# Hello!! I am new here and need advice. TIA



## Nette1919 (Aug 9, 2016)

Good Morning! My name is Annette. I am a nail artist. I have recently jumped to canvas. I just painted my first oil paint, using a palette knife and a small brush. I loved how it came out but it needs more. Can I use acrylic paint to paint on an oil canvas? Or would I need to use oil on oil?


----------



## Susan Mulno (Apr 13, 2015)

Hello Annette! Welcome to the forum! 

Nice painting for a first try! 

I learned from others here, because I do not paint with oils, that you can paint on acrylic with oil but you cannot paint on oil with acrylic.


----------



## TerryCurley (Jan 4, 2015)

Yes Susan got it right, it's fine to paint oil over acrylic but not acrylic over oil.

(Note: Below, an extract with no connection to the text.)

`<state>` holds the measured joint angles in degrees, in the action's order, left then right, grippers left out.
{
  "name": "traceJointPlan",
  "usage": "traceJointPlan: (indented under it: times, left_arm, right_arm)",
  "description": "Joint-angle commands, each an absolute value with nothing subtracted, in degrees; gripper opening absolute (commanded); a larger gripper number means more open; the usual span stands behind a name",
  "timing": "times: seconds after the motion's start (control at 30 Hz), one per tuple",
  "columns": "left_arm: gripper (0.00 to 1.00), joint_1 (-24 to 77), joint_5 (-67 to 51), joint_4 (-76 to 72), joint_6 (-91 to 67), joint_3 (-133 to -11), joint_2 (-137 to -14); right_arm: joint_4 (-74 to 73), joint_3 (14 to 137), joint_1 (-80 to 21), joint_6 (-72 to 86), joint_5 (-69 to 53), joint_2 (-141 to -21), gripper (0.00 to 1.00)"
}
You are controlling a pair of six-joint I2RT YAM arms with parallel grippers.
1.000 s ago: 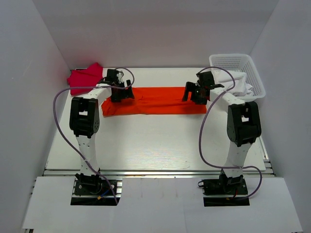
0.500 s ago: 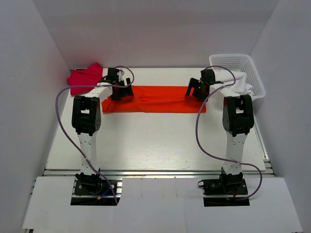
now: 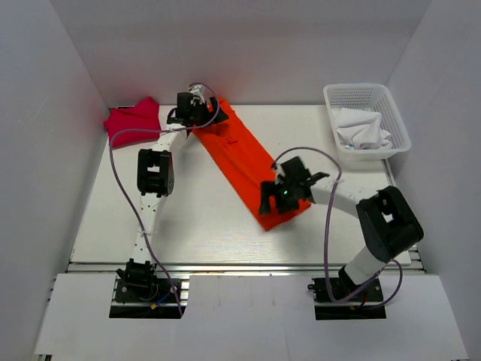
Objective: Fold and stack the t-shirts
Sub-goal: Rotate the tshirt 90 degrees
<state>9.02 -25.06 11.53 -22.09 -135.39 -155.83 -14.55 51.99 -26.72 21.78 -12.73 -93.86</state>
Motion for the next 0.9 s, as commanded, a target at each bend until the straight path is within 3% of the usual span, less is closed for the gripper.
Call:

Your painting is an excellent painting for a first try. If you want to work on it more I would suggest getting some movement in the water. Making small lines of dark blue and small lines of white will make it look like ripples in the water. Below is a sample of what I'm talking about. This water is a little rough, but you get the idea. I'm just one step above novice myself when it comes to painting -- been at for 2 years. Important thing is you do what pleases you, we all have different styles.


----------



## M Winther (May 14, 2016)

One should also paint _fat over lean_, that is, the upper layer should be more oily. This is because the lower layer must dry faster than the upper. Otherwise cracks will occur. /Mats


----------